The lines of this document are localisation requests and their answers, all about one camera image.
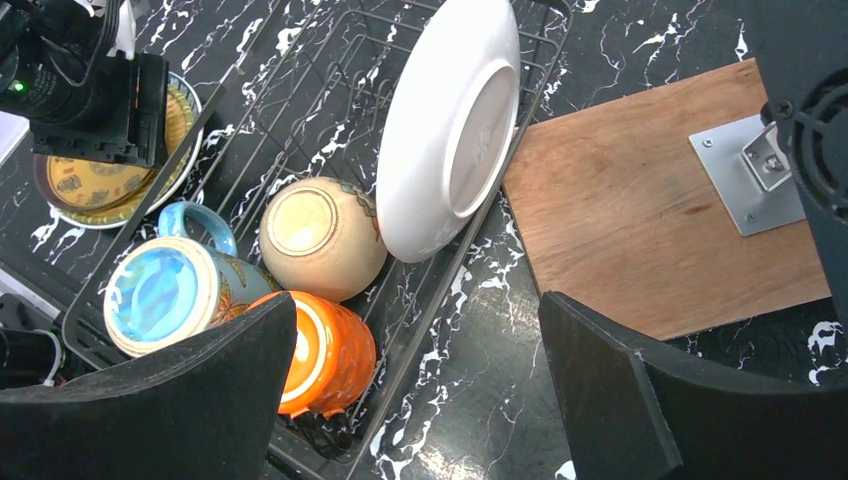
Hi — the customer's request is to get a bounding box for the blue butterfly mug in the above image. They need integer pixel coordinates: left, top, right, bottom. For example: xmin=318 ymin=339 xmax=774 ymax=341
xmin=103 ymin=201 xmax=280 ymax=357

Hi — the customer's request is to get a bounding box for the wooden base board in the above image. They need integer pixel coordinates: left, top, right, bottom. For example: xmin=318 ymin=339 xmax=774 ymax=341
xmin=504 ymin=60 xmax=830 ymax=340

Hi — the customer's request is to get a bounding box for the dark grey tilted panel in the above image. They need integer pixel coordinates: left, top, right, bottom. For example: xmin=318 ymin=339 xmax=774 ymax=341
xmin=744 ymin=0 xmax=847 ymax=323

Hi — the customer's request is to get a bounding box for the beige ceramic bowl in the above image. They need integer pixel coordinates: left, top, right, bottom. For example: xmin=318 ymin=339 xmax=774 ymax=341
xmin=259 ymin=176 xmax=388 ymax=302

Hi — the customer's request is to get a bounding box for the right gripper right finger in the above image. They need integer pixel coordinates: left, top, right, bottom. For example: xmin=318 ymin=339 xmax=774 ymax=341
xmin=538 ymin=291 xmax=847 ymax=479

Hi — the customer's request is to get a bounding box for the black wire dish rack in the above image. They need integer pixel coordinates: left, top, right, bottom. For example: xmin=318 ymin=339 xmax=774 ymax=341
xmin=61 ymin=0 xmax=574 ymax=480

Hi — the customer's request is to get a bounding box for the white plate red pattern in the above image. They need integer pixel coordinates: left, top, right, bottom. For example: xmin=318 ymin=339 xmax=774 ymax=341
xmin=376 ymin=0 xmax=520 ymax=263

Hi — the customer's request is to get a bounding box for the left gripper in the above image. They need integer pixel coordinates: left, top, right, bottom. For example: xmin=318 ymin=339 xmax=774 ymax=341
xmin=1 ymin=0 xmax=169 ymax=169

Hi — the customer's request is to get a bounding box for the yellow patterned plate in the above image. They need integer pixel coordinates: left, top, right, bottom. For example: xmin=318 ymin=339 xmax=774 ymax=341
xmin=34 ymin=72 xmax=203 ymax=230

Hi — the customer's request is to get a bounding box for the orange ceramic mug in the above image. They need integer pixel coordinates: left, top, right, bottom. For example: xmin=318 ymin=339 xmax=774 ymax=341
xmin=278 ymin=291 xmax=377 ymax=419

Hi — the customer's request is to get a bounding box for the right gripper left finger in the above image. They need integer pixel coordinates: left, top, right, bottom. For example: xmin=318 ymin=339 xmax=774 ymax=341
xmin=1 ymin=293 xmax=297 ymax=479

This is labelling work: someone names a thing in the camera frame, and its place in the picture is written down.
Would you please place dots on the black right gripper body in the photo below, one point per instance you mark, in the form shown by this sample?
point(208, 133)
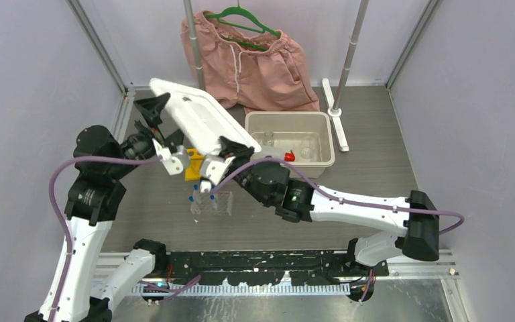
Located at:
point(246, 178)

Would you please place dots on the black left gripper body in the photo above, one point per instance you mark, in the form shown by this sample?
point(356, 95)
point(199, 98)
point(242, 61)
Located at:
point(140, 145)

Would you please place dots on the white plastic squeeze bottle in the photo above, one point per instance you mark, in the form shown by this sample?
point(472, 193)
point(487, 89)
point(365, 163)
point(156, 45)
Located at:
point(274, 152)

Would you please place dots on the white plastic lid tray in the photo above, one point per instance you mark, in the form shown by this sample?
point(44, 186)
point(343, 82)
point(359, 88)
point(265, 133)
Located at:
point(201, 117)

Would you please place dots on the small clear glass beaker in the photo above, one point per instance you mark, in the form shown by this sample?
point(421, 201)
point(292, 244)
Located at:
point(308, 148)

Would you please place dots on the blue-capped small test tube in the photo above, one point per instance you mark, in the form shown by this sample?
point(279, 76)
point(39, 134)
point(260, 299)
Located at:
point(194, 208)

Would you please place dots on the small white cup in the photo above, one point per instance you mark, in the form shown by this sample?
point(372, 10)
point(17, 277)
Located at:
point(268, 139)

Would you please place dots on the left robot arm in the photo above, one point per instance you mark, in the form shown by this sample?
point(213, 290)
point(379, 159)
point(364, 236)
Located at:
point(91, 208)

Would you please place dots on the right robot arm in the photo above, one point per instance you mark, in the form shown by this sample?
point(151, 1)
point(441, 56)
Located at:
point(406, 226)

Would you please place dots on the clear acrylic tube rack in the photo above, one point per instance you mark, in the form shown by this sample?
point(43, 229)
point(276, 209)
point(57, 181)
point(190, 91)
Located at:
point(224, 201)

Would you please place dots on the yellow plastic test tube rack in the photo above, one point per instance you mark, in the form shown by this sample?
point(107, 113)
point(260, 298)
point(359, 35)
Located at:
point(192, 172)

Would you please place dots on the left metal rack pole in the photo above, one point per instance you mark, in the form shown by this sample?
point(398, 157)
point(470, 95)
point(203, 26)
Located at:
point(195, 45)

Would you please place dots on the metal rack pole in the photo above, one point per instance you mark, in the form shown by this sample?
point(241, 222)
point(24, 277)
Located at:
point(334, 110)
point(195, 45)

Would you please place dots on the beige plastic bin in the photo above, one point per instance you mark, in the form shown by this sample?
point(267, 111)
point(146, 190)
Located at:
point(289, 129)

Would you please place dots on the pink fabric shorts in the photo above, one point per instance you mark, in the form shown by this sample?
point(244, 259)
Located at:
point(261, 73)

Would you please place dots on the right metal rack pole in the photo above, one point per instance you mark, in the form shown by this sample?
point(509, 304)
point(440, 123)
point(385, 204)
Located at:
point(334, 110)

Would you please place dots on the green clothes hanger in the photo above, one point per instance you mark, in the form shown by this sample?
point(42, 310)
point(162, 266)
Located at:
point(259, 27)

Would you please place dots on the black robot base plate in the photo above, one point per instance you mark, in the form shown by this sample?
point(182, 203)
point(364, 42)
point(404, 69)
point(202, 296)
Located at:
point(258, 268)

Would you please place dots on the white slotted cable duct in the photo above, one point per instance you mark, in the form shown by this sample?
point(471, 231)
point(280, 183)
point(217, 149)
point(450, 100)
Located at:
point(282, 289)

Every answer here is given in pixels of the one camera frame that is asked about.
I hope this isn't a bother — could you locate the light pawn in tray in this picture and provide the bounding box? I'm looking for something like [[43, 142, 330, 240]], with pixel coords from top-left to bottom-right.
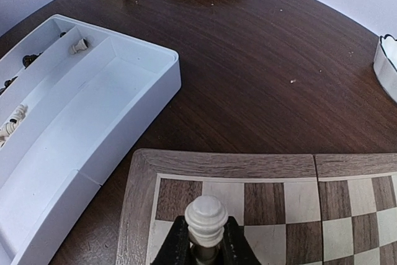
[[68, 38, 89, 55]]

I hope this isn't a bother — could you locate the white plastic tray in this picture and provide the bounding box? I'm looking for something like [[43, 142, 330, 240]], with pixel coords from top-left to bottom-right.
[[1, 14, 181, 264]]

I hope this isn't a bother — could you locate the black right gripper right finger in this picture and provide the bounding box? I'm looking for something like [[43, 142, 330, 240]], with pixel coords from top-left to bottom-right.
[[221, 216, 261, 265]]

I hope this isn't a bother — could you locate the dark chess pieces pile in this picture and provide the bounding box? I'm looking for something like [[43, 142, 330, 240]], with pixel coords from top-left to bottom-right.
[[1, 26, 67, 93]]

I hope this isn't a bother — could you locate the wooden chess board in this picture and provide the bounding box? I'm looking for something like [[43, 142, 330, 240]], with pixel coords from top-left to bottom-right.
[[116, 149, 396, 264]]

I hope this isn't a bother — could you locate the light chess pieces pile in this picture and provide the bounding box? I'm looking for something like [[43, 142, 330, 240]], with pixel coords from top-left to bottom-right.
[[1, 104, 28, 147]]

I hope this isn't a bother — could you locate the white scalloped bowl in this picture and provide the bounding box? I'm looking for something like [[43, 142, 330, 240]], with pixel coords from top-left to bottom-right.
[[373, 34, 397, 102]]

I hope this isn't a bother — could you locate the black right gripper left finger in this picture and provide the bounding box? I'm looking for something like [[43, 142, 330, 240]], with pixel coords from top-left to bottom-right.
[[153, 217, 190, 265]]

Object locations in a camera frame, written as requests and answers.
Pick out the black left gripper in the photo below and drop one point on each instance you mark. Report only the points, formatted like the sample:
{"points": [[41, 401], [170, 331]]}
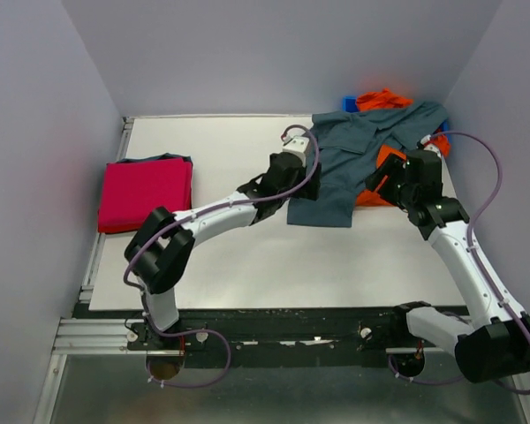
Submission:
{"points": [[310, 193]]}

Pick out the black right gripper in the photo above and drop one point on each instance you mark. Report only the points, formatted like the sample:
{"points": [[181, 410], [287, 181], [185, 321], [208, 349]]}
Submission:
{"points": [[393, 165]]}

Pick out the grey blue t shirt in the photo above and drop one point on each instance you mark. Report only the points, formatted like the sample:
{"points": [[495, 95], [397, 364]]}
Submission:
{"points": [[342, 180]]}

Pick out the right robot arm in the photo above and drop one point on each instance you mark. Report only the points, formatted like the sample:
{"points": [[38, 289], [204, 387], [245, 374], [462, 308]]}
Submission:
{"points": [[495, 343]]}

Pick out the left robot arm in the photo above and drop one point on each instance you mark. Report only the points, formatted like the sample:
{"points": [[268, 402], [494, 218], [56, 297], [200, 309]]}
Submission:
{"points": [[159, 251]]}

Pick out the blue plastic bin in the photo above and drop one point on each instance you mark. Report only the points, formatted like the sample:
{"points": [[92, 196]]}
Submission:
{"points": [[349, 102]]}

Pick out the folded pink t shirt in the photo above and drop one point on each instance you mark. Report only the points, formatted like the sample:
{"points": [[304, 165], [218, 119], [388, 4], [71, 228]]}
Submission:
{"points": [[143, 194]]}

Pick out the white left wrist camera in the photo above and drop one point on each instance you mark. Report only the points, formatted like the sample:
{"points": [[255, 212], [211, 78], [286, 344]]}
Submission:
{"points": [[296, 145]]}

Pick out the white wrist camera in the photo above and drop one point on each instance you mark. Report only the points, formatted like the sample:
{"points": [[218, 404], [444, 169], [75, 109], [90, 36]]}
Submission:
{"points": [[296, 145], [427, 143]]}

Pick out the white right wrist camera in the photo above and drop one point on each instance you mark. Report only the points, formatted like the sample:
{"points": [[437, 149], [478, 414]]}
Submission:
{"points": [[427, 143]]}

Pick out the aluminium frame profile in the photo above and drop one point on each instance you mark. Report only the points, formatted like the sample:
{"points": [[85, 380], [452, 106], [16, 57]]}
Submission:
{"points": [[83, 336]]}

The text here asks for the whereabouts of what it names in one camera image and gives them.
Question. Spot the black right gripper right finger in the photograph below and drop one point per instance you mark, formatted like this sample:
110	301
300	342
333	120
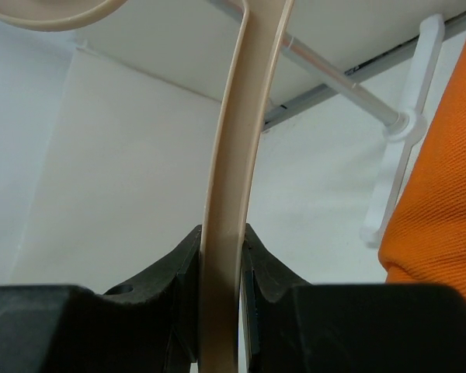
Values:
271	330

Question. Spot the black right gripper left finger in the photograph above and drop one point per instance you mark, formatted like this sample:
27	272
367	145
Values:
161	307

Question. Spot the orange trousers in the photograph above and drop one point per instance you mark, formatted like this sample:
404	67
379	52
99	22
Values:
426	236

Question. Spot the wooden clothes hanger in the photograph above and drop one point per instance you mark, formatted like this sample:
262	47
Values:
67	328

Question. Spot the white clothes rack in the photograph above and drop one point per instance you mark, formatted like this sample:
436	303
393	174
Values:
403	128

Directions for this task:
Write out every line from the data above that includes "hanger".

Task solution:
Would you please place dots on the green clothes hanger in the photo above, one point per instance you mark, in the form shown by this sample?
Question. Spot the wooden clothes hanger in the photograph above and drop one point per instance you mark, formatted like this sample:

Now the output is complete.